▼

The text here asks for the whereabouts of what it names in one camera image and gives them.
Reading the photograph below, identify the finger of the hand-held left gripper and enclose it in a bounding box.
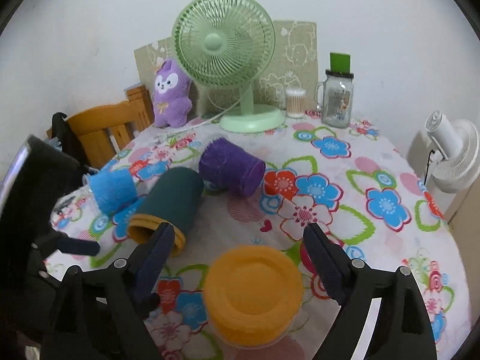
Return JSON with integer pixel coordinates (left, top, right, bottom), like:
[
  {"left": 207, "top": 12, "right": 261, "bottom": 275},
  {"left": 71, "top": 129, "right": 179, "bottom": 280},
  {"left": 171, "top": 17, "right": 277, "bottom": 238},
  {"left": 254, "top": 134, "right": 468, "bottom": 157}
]
[{"left": 55, "top": 233, "right": 101, "bottom": 258}]

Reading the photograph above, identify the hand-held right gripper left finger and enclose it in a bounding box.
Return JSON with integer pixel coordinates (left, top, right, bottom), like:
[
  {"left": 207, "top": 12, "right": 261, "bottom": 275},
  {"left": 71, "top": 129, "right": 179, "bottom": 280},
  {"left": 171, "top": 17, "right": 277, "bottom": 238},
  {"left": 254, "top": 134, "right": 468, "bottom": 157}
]
[{"left": 45, "top": 222, "right": 177, "bottom": 360}]

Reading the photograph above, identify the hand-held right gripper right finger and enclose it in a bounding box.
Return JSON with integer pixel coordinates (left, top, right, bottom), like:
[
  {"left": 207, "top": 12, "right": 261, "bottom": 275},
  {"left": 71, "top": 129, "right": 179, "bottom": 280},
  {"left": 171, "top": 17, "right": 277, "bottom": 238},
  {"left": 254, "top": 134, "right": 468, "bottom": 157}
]
[{"left": 302, "top": 222, "right": 439, "bottom": 360}]

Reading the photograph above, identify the orange fuzzy cup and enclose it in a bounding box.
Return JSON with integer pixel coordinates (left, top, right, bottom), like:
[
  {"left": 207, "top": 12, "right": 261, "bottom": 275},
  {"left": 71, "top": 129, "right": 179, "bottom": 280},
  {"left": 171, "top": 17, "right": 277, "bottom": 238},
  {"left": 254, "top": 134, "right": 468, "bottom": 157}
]
[{"left": 202, "top": 245, "right": 304, "bottom": 347}]

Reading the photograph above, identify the blue fuzzy cup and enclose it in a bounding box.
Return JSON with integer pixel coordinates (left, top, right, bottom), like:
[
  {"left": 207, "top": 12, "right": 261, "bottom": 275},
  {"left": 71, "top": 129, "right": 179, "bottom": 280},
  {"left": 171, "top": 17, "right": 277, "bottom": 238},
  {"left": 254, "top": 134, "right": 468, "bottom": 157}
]
[{"left": 82, "top": 169, "right": 136, "bottom": 216}]

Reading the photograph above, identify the dark green cup yellow rim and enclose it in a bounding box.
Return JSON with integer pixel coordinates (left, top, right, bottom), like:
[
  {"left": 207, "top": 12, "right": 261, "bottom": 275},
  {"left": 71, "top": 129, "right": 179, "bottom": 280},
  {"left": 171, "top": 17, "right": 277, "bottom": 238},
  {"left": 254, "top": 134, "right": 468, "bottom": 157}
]
[{"left": 127, "top": 167, "right": 205, "bottom": 257}]

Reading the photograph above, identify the purple fuzzy cup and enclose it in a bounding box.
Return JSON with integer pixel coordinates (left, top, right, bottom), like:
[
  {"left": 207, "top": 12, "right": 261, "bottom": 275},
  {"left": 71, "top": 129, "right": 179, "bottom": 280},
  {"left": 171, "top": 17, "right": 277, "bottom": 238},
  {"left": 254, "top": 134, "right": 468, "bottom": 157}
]
[{"left": 198, "top": 137, "right": 267, "bottom": 197}]

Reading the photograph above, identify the dark cloth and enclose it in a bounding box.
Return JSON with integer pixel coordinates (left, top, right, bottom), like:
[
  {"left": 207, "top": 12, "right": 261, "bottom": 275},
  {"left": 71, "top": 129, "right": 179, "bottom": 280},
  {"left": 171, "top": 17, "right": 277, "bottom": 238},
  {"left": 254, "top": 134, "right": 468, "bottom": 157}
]
[{"left": 52, "top": 112, "right": 91, "bottom": 169}]

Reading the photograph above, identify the wooden chair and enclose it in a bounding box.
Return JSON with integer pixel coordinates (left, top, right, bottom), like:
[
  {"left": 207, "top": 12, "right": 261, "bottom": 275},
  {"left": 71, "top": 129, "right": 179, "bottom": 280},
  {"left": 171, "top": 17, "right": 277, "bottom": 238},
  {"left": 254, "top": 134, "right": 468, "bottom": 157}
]
[{"left": 47, "top": 85, "right": 155, "bottom": 169}]

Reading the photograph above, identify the purple plush toy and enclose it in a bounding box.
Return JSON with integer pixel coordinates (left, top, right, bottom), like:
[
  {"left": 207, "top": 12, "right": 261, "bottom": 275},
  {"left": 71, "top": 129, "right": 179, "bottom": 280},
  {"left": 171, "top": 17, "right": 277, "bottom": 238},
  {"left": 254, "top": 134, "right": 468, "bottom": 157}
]
[{"left": 151, "top": 59, "right": 195, "bottom": 128}]

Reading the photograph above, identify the cotton swab jar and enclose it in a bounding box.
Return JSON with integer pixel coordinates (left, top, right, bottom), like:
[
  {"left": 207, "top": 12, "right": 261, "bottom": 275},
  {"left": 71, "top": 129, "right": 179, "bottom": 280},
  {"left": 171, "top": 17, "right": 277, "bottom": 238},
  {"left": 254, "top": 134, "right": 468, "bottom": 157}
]
[{"left": 286, "top": 88, "right": 306, "bottom": 119}]

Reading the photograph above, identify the glass jar mug green top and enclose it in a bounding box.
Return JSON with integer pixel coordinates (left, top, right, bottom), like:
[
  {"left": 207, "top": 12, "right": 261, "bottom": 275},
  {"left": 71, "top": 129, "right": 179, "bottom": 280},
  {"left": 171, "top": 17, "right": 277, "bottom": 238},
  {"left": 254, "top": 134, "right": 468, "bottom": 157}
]
[{"left": 314, "top": 52, "right": 355, "bottom": 130}]

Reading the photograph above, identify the white fan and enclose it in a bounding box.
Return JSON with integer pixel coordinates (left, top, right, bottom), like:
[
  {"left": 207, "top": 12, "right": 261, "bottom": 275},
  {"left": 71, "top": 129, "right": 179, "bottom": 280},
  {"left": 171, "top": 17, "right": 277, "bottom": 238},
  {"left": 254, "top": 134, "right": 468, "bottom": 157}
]
[{"left": 424, "top": 110, "right": 480, "bottom": 194}]

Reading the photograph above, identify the beige cartoon printed board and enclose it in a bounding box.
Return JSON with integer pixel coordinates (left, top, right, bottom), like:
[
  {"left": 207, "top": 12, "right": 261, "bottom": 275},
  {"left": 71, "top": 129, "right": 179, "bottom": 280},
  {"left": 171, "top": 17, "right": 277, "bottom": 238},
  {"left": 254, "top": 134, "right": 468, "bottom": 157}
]
[{"left": 134, "top": 20, "right": 317, "bottom": 119}]

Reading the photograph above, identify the green desk fan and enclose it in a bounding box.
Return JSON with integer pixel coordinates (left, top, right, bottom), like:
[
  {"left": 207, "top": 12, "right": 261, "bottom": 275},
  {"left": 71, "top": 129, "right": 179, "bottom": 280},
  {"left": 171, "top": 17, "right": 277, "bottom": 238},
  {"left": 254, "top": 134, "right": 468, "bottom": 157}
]
[{"left": 172, "top": 0, "right": 287, "bottom": 133}]

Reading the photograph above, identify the black fan cable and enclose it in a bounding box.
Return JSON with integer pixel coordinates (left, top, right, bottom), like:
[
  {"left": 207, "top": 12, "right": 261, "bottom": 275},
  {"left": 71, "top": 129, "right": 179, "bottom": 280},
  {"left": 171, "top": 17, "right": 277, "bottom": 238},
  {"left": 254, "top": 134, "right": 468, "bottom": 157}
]
[{"left": 424, "top": 149, "right": 439, "bottom": 187}]

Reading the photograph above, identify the white fan cable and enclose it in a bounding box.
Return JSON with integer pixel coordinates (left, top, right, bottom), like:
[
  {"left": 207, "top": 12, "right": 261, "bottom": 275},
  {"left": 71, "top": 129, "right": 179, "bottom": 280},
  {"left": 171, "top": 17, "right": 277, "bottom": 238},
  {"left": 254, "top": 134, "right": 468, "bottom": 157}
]
[{"left": 155, "top": 99, "right": 244, "bottom": 139}]

▲

ASSIGNED TASK> Working from the material above, tally how many lines hold the string "cable". The number is all that is needed.

RESPONSE AREA> 2